You need to set expectations.
The client has a lot of ideas and wants everything at once. The agile approach using iterations and stories is one way to set expectations as it forces the client to prioritize the development efforts. The client begins to understand what goes into the development effort. They don’t receive a bill for 40 hours as one line item but instead those 40 hours are broken down into pieces of work that where requested by the client.
You need to turn it around and ask them how it is supposed to work.
When purposing stories it is critical to play with the ideas and go back and forth to understand exactly what the story is for. If you don’t understand it now it is going to cost more time later. So turn around things in your mind and ask pointed questions that help you target intent.
And you have to do it in a way that doesn’t piss them off.
We aren’t playing 20 questions. There are usually important questions that determine bigger paths to the actual intent. Avoid being distracted by anything unrelated to the intent of the client. It is easy to distract developers by bringing up technical topics but if they are not related to the intent of the client why bring it up? This time is valuable. You need to focus.
And you need to get every single last little detail and analyze all these details to find the contradictions.
But you only have to do it for a single iteration/story! Imagine if you had to do it for a whole project that was quoted at fixed bid!
There is a fine line here between being a pain in the ass and being valuable.
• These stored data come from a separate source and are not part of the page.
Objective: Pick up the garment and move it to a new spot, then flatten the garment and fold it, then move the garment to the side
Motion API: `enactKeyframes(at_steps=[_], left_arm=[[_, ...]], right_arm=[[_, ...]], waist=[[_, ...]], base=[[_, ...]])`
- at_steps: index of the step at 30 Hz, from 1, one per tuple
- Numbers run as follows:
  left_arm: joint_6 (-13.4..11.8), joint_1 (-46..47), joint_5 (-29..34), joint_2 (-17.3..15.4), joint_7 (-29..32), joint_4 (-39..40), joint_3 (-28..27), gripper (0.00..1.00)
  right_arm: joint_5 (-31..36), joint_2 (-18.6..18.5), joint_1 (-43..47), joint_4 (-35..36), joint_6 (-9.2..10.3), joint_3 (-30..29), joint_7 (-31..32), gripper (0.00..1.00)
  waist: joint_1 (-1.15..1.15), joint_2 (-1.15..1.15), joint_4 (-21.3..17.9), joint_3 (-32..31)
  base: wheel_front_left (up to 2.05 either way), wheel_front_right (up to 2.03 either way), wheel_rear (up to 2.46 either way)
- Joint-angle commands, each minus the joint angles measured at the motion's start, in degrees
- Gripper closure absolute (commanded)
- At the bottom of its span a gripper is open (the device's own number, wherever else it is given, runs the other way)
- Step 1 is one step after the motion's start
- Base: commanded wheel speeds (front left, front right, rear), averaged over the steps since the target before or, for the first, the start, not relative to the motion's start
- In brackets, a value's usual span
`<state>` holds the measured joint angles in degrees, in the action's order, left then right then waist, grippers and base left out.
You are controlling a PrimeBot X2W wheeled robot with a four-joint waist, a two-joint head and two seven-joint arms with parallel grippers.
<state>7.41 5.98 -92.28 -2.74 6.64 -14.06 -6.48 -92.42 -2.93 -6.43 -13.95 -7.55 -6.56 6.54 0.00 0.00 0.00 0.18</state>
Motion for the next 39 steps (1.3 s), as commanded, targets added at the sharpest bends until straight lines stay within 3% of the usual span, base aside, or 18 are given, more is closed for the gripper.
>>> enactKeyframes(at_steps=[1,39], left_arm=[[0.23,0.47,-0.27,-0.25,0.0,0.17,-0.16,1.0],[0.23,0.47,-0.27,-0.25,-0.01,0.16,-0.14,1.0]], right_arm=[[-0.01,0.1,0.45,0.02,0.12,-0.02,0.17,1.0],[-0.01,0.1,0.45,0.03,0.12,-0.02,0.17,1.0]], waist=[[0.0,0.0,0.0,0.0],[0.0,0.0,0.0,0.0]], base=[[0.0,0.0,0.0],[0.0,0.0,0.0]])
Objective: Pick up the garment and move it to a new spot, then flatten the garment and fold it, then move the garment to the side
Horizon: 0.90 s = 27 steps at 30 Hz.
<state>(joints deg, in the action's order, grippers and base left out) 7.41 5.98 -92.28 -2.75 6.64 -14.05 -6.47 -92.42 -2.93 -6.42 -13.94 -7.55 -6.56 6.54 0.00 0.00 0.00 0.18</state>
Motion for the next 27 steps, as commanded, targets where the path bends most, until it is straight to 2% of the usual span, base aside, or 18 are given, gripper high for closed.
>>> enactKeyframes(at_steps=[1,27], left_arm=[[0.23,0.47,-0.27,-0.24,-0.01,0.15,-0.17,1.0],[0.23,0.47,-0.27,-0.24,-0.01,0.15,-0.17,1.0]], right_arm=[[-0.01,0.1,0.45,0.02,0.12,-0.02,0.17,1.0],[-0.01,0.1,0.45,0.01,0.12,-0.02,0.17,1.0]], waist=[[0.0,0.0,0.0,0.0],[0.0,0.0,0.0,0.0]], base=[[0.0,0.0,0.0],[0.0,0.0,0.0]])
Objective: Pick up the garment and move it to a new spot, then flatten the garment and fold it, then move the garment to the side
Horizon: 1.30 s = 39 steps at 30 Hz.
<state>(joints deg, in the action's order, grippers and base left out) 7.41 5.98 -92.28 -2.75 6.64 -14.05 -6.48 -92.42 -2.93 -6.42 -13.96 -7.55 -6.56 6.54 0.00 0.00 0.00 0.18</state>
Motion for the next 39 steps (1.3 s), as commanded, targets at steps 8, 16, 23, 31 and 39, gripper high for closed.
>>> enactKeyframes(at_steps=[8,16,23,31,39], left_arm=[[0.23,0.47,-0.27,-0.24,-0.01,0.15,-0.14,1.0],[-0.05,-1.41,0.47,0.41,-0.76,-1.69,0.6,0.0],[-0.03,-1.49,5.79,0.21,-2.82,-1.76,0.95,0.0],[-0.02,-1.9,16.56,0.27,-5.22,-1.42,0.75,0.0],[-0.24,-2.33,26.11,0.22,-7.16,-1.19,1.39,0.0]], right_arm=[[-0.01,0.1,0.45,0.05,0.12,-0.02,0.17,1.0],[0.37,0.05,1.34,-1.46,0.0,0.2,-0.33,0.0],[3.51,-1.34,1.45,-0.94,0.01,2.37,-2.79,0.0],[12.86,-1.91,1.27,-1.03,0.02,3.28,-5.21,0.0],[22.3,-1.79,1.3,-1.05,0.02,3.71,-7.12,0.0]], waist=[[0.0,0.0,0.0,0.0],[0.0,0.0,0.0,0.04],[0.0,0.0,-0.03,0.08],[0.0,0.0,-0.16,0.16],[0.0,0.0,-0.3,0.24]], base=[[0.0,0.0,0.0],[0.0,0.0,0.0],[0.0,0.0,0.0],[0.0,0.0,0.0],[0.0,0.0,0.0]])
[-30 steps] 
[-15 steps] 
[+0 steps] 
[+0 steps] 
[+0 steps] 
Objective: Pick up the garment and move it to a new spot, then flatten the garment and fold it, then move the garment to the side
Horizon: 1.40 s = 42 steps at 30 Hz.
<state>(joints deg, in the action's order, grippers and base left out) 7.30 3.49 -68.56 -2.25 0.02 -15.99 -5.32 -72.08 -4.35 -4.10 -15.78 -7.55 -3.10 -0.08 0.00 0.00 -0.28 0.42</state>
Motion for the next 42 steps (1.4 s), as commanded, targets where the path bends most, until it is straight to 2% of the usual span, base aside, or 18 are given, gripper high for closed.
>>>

It is also tricky to manage the long term intent of the client with the intent within the scope of the iteration/story. This is the area I hope to learn more about as I don’t quite understand yet how the agile approach works for the scope of a project. I suspect it’s something like this: both the client and the developer have an understanding of how the application is going to work. Both have a lower definition view of the overall project. The work of iterating the project defines it and the design emerges more strongly.
And you need to not get too far ahead of the iteration.
It is daunting to try to get a view of the whole project right now. If the agile approach works as I suspect, you’re being silly. You don’t need to see the whole project. It is okay if it’s murky or unclear. It’s okay if there are dragons out there breathing fire. As long as they are not in this iteration, it is not your concern. Focus on the clarity of the current iteration. The stories should be clear, sharp and well defined with strong intent. And you need to take those stories and deliver and that is all you need to worry about right now.